In addition, the evaluation of different NoV genogroup distributions among diarrheal severity levels revealed that NoV genogroup II was predominantly associated with severe diarrhea cases (50.9%, 30/59; p = 0.0036), whereas NoV genogroup I was mostly found regarding diarrhea with a mild clinical severity score (66.7%, 6/9; p = 0.0036) (Table 4).

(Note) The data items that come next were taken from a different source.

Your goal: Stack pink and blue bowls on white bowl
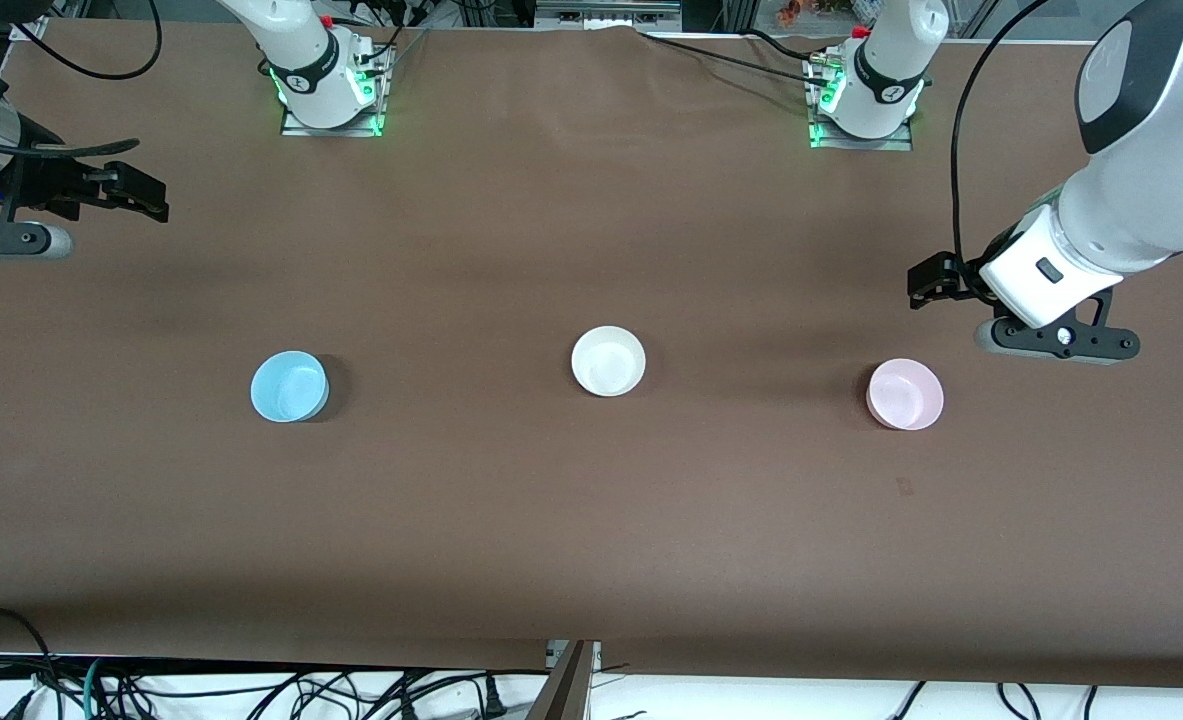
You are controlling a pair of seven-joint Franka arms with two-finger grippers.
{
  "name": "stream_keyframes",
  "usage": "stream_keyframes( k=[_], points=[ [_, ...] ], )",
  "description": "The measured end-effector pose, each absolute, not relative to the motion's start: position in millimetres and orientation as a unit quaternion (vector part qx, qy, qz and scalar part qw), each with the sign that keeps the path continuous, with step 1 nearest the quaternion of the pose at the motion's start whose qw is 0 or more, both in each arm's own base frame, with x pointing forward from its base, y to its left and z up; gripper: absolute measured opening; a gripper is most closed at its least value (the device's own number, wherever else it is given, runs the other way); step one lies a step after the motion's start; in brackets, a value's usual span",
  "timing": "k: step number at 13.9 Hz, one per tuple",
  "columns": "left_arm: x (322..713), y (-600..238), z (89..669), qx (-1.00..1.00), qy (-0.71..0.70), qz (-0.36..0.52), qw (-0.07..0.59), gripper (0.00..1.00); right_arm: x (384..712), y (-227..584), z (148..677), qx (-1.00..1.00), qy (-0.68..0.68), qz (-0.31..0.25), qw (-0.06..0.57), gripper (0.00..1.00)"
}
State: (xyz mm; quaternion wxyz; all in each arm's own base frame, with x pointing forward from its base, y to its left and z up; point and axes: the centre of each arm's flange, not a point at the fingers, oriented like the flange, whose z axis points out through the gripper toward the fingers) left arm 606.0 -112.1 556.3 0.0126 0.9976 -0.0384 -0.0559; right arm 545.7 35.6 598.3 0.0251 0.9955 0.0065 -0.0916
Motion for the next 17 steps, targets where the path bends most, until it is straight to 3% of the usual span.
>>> stream_keyframes(
  k=[17],
  points=[
    [606, -111, 556, 0.998, -0.038, -0.056, 0.013, 1.0, 595, -15, 501, 0.989, -0.016, -0.143, 0.015, 1.0]
  ],
)
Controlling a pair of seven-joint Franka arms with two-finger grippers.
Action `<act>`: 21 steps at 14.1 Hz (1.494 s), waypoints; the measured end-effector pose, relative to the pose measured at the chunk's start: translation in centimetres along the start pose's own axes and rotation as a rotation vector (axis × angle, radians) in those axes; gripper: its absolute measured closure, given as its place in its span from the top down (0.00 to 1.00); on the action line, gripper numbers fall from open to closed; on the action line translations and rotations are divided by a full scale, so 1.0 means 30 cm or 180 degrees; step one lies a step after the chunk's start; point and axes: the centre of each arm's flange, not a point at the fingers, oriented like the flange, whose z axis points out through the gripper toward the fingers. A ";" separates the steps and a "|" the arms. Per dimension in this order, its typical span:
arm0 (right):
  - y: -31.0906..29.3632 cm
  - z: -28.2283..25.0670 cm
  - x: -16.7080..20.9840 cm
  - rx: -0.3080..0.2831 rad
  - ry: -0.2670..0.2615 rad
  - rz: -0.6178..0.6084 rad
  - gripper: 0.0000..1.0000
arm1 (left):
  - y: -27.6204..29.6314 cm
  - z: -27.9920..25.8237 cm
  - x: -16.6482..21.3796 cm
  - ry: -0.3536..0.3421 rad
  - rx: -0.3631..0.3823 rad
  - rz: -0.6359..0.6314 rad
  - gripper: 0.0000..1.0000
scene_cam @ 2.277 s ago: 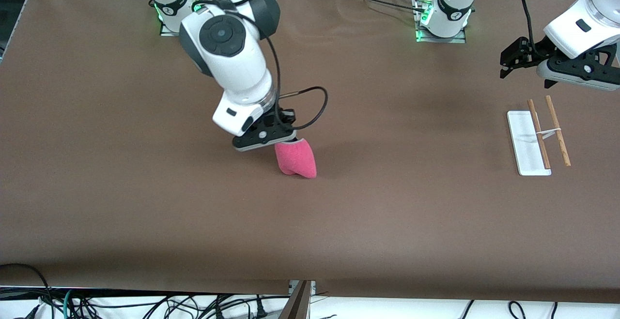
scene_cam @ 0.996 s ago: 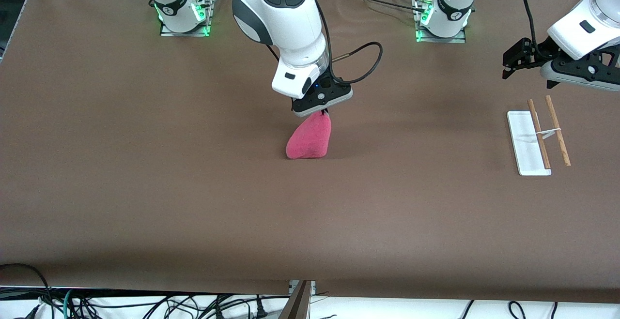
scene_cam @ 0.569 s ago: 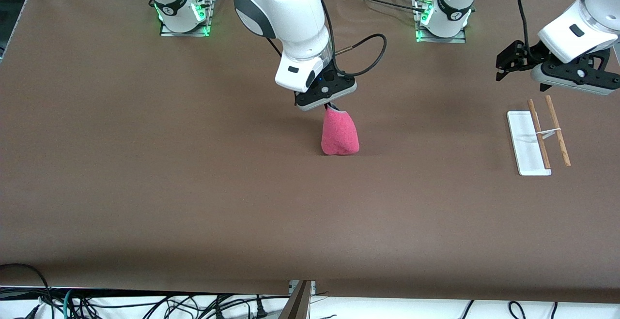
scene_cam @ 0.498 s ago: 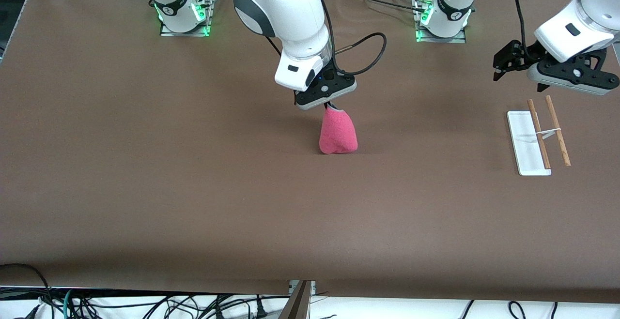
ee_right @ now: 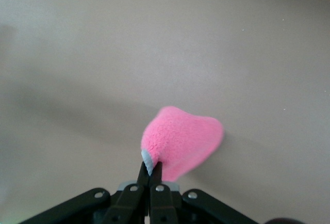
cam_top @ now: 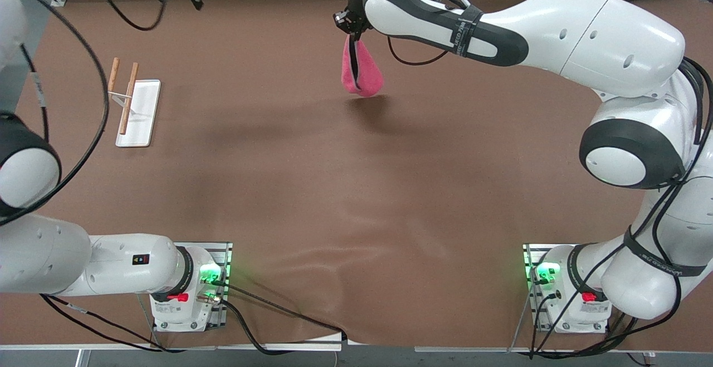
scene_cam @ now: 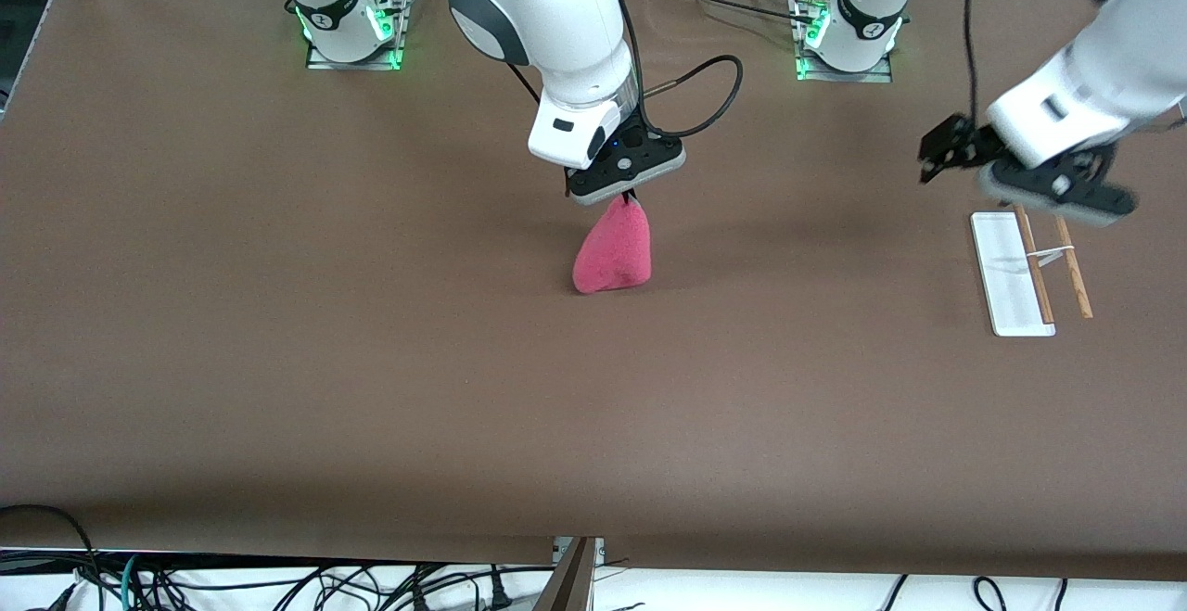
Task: Pass towel and hang on rack
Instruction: 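Hold the towel with the right gripper while the left gripper approaches it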
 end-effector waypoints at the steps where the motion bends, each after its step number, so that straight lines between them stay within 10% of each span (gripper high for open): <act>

3.2. NoV Genogroups and Genotypes in Young Children Recruited for IgA Assessment

The predominance of NoV genogroup II (37/100; 37%) comprising GII.4. Sydney 2012 capsid genotypes was observed among young children. The GI genogroup (4/100; 4%) and GII/GI mixed genogroup (3/100; 3%) were also found (Table 5). Only one capsid genotype, GII.4 Sydney 2012, was detected and successfully genotyped. In this study, PCR inhibition that could have influenced Ct values was monitored with the use of an internal control and all the control Ct values were within the 33–34 cycle range.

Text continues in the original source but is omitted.